Originally published at Am I the Only One Dancing?. Please leave any comments there.


Blood, Bones and Butter in the window (Photo credit: Marisa | Food in Jars)
When I put e-books on my library hold list to read and review, I am sometimes completely unaware of what I’ve just ordered. This was very much the case with Blood, Bones & Butter: The Inadvertent Education of a Reluctant Chef
by Gabrielle Hamilton. I thought I had ordered a cookbook to browse through. Instead, I had ordered a memoir by a cook (a chef, really).
Happy, happy mistake. This is a meandering memoir full of foodie-licious details of French and Italian cooking and the sort of personal details that make you either want to put the book down for a moment to absorb what you have just read, or plow forward.
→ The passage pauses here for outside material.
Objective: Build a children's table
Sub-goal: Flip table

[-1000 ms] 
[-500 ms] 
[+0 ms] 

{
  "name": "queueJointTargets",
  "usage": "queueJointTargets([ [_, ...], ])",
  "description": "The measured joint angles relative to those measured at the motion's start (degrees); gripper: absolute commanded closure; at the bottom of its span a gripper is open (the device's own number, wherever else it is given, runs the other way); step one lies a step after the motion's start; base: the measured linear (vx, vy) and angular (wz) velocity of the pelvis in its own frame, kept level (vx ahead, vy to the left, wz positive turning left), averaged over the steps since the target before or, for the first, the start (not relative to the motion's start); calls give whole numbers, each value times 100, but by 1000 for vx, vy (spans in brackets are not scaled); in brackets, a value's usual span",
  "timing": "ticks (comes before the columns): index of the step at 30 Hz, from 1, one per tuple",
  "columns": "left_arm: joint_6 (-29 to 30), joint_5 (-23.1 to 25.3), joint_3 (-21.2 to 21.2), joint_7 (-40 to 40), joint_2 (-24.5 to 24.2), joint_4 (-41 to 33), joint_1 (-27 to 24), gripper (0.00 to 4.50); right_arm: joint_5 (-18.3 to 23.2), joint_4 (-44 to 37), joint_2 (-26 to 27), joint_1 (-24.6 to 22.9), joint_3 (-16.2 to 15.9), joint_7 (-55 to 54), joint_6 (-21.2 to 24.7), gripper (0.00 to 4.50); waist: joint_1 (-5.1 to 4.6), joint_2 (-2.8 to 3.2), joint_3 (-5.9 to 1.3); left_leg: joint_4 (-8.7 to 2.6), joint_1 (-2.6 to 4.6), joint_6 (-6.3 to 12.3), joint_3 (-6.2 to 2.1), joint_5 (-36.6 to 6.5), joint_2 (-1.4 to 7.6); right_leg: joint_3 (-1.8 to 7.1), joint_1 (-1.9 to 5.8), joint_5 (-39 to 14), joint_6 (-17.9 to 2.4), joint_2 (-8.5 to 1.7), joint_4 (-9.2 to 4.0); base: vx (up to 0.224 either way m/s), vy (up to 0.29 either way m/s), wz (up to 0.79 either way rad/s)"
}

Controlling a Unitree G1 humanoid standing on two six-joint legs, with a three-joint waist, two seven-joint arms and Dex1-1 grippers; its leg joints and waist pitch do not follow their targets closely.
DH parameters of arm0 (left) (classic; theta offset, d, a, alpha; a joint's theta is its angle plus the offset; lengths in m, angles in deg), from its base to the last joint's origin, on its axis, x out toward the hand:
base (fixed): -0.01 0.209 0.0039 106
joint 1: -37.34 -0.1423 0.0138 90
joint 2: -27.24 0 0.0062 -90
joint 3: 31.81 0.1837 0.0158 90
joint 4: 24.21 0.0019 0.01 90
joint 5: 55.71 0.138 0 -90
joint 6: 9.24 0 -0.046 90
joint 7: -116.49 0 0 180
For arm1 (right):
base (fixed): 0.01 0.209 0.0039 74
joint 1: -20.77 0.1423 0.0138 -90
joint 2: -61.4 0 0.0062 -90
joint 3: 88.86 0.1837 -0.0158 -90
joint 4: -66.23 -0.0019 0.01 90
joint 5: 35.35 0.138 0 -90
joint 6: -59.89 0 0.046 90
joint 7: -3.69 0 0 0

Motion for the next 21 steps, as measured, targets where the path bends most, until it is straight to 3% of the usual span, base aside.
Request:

I read this, coincidentally, during a weekend devoted to making peace with my family of birth. Hamilton, too, describes such an event, and like mine hers was a fraught mixture of success and failure. Mine, however, is unlikely to be set down as a memoir, certainly not one as mouthwatering as hers.
I identified with the craziness of her childhood life, the mistakes of her young adulthood, the settled certainty of later choices and then the even later questioning of that certainty. I grew to care about the character even as I sometimes judged her as harshly as I judged myself.
Throughout reading it, I badly wanted to hand it to 15 year old overthinker to enjoy, but realized even with the impulse that he needed more life experience to truly appreciate this book, even with his love of cooking and dream of being a chef someday.
This was not, for me, an easy book to read. It was, however, fascinating and heartbreaking and full of truth in both its lurid ugliness and beauty. I hope someday to whip up a concoction this complex and delicious, and suspect, sadly, that I never will.
Wow, did that get poetical. Deal with it, folks. That’s how the book made me feel.